If different clients should have access to different data areas of the controller, then multiple groups of symbols are necessary.
In CODESYS controllers, access to the respective symbol set is assigned to the controller by means of user management.
As a result, the client has to supply the user and password, which should certainly be encrypted by today's standards.

From these requirements, encrypted communication with the controller is necessary.
Especially with large amounts of data, encryption can lead to a higher load on the controller and, for example, prolong the startup behavior of the OPC UA server.
Also note that not every client supports encrypted communication, for example an OPCDA-Client => mixed operation is not possible.

  • Create a project with encrypted communication for 3 variables and test the communication, for example with the "UaExpert" OPCUA client.

    Step-by-step instructions are found in the help:




Creating user management for the controller

If user management is already activated on the controller, then you can skip this step.
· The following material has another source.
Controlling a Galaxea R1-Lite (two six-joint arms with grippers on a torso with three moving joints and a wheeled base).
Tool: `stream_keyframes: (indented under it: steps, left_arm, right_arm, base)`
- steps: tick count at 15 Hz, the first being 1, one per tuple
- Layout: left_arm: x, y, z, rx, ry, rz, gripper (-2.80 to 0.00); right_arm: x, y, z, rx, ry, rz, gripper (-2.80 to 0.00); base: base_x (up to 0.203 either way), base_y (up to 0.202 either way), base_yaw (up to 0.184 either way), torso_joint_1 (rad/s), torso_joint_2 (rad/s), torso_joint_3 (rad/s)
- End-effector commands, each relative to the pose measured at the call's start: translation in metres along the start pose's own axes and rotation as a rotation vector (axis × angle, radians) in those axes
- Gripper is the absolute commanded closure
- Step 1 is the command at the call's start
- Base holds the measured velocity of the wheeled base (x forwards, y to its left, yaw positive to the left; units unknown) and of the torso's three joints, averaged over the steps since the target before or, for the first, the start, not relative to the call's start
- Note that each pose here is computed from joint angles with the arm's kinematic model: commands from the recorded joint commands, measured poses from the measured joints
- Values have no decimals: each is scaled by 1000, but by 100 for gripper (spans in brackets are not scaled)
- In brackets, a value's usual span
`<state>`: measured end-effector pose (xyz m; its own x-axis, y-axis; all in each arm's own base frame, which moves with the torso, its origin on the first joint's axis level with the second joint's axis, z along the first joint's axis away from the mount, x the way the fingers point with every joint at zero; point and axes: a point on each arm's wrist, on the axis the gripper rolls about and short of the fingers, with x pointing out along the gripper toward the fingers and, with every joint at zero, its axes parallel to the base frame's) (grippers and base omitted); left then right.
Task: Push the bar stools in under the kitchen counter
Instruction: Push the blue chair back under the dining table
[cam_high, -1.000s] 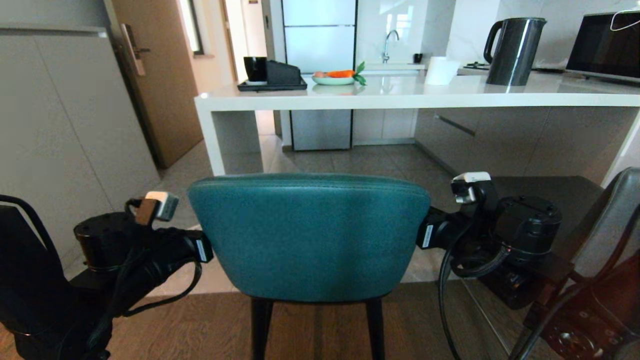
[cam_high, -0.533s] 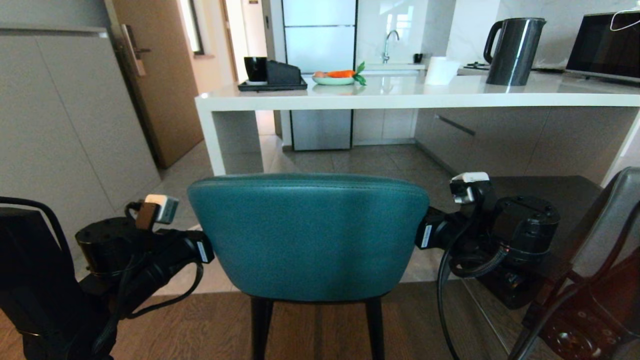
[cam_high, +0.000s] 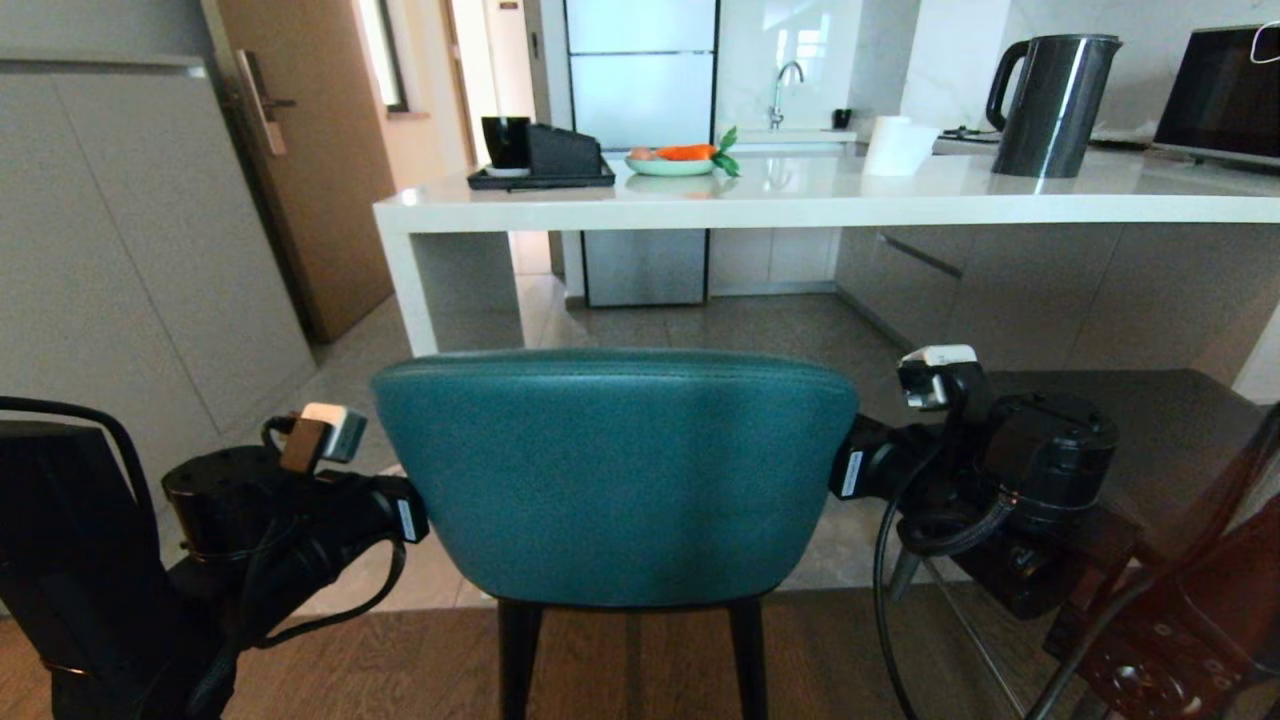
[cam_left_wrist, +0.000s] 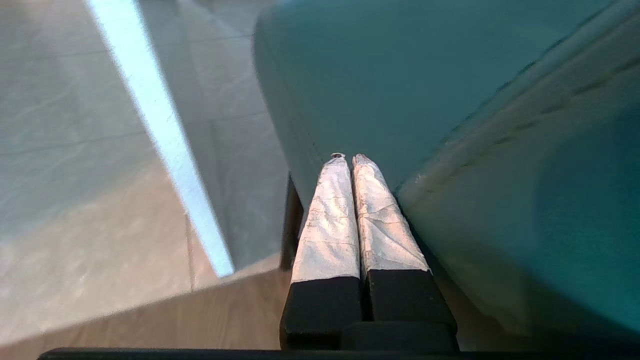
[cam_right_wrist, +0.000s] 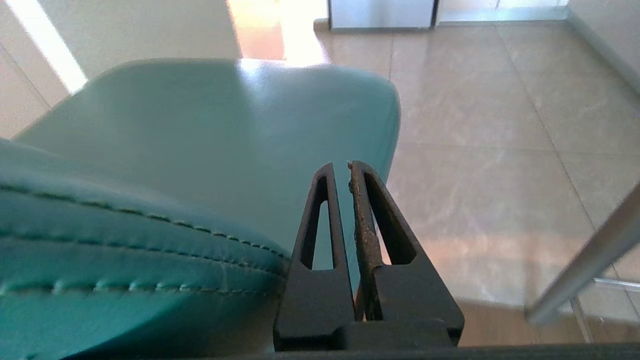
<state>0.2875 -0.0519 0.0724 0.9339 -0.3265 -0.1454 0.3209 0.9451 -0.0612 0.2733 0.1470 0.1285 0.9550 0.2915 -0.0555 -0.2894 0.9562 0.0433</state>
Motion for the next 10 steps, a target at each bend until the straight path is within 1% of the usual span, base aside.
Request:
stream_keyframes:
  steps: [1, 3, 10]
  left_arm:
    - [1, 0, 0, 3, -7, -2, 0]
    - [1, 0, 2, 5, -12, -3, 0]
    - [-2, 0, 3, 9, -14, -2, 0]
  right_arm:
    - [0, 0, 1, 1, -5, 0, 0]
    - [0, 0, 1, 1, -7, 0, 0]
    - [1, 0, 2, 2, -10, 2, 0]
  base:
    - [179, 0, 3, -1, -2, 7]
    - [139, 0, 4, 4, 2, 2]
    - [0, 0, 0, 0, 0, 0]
  • In the configuration area of the controller, open the Users and Groups tab.
    Click the Refresh button.



    This is followed by a dialog that you confirm by clicking Yes.
    Then a login dialog opens for you to login on the controller as the default user Administrator (password: Administrator).
    As this is the first time you have used user management, you will then be prompted to enter a new password.



  • Create a new user group (example: "grOPCUA") by clicking the Add button.



  • Use this button to create a new user (example: "usrOPCUA") in this area.
    In the configuration dialog, assign the created group "grOPCUA" to the user:





    There is no special function for deactivating an activated user management.
    If it is necessary to delete the user management, then the device must be reset to its original state:


Creating a new configuration

  • In the Symbol Configuration, select the option Settings\Enable Symbol Sets:



    This makes the existing configuration the default set.

  • Add a new group by clicking the Add a new symbol set button.



  • In the dialog, type in a meaningful name for the group:



  • Assign a variable to the group:



  • Download the project to the controller.

Assigning from the symbol set to the user group

  • Open the Symbol Rights tab in the controller and update the contents by clicking the Refresh button.
    The available symbol sets should now be listed:



    Now you can select the symbol set in the list on the left and assign it by double-clicking the user group:





Testing with the OPC UA client

In the OPC UA client, change the connection option to use a user:

If you login as user usrOPCUA, ten you only get the variables that have been assigned to the symbol set symOPCUA.